熟練兵士の大量損失、リヴァイ兵士長の負傷などを代償にどうにか撃退することができたが、その代償は調査兵団の支持母体を失墜させるのに十分だったため、エレンが憲兵団に引き渡される事が決まってしまった。
だが、それを打開すべく、団長は超大型、および鎧の巨人の内通者探しを決行。
トロスト区防衛線で話してくれたアニをこちら側に引き込むことに成功した。
そんな中、アニの所属する憲兵団の管轄、ストヘス区で異形の女型が出現。
兵士を失いながらも、どうにか戦う中、さらに異形の鎧までもが参戦し、戦場は混沌と化していった。

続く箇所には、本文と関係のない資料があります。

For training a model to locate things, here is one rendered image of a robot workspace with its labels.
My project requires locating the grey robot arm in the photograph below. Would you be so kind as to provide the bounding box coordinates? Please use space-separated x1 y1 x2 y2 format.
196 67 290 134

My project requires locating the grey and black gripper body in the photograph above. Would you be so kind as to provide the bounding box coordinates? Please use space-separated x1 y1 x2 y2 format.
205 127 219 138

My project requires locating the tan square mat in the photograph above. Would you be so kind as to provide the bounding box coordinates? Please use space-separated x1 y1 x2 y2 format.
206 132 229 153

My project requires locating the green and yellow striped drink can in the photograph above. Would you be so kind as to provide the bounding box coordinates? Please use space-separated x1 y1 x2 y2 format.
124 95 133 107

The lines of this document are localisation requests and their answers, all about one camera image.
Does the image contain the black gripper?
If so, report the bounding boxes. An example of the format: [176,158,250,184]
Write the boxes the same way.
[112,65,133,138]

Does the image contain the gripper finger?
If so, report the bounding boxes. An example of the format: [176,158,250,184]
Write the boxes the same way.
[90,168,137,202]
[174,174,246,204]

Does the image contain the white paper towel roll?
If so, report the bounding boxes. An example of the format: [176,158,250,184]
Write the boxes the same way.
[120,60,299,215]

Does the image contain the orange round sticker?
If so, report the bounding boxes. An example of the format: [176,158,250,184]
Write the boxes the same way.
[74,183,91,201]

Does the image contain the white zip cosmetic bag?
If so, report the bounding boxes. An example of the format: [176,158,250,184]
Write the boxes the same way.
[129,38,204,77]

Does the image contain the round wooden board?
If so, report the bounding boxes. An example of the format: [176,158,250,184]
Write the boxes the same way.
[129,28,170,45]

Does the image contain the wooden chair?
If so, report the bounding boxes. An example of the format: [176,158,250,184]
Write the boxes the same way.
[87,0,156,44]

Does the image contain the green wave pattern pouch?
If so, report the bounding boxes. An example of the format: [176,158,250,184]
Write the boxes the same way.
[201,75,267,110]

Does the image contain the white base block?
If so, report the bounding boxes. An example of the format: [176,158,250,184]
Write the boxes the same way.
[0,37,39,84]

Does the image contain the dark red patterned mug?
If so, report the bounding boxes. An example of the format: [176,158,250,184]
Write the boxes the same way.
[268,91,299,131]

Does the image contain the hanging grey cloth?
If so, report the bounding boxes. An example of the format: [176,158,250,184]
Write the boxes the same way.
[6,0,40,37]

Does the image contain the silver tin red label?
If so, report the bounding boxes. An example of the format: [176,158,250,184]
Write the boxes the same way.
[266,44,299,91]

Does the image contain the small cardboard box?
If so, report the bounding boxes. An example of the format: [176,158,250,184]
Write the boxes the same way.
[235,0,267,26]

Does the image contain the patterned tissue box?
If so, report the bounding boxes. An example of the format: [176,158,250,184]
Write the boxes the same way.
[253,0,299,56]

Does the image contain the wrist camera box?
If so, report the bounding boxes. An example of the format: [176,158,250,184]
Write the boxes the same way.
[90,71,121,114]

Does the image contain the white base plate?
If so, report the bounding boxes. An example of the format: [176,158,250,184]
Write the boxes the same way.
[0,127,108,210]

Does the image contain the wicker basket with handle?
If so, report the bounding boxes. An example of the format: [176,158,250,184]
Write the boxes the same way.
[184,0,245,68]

それでも、調査兵団はエレンの力を利用し、異形の鎧を討伐、異形の女型を捕獲?した。
それにほっとするのもつかの間、アニから寿命の話を聞かされる。
アニの話を聞いて俺はエルヴィン団長に話しに行くことにした。
それに、話を聞いていたヒョウも共に説得に行く。
だが…、その矢先、いきなりヒョウが吐血した。
「おい、ヒョウ!?しっかりしろ!」
俺はそういいながらヒョウに駆け寄る。
ヒョウはそれに返さず、両手で口を押さえている。
だが、指と指の間から血が漏れ出ていることからかなりの量の出血だと見られた。
《!やはりだ…、どうも耐性が無効化されている。
だが、幸いヒョウはどうにか新しいスキルを獲得しかけているようだし、それで体調が回復するかもしれない》
!本当か!?
《いや、どんなスキルを獲得するかによって助かるかが変わる。
回復系統のスキルならば、自身で傷を治癒できるようになるからな。
だが、そうでは無い場合もあるし、そこのアルミンという人間の言う通り、治療院に連れて行くのをおススメしよう》
…分かった。
冷静に考えてみれば、確かにスキルを獲得しかけているのかもしれない。
ヒョウの体内魔素量がやけに少なくなっている。
だが、例えそうだとしてもこれは休ませた方がいい。
「ヒョウ!?すごい量の血…!
アルミンの言う通り、早く治療院に運ばせた方が良い!」
その言葉で周りも気付いたのか、発言者であるアニを筆頭にヒョウを治療院へと運ぼうとする。
「あの量の血、戦線に復帰できるか、いや命すら助かるか分からない状況だね…。
…無事に延命できるといいけど…」
ハンジ分隊長の言葉に声を出さずとも同意する。
あぁ、不安だ。
ヒョウは無事帰ってくるだろうか…。
そんな不安の中、エルヴィン団長が声を掛けてきた。
「…ハチマン、こんな状況ですまないが、任務を頼みたい」
「…は…?」
「ストヘス区に与えた被害は大きく、事後処理も含め、我々はもう少しここに留まらなければならない。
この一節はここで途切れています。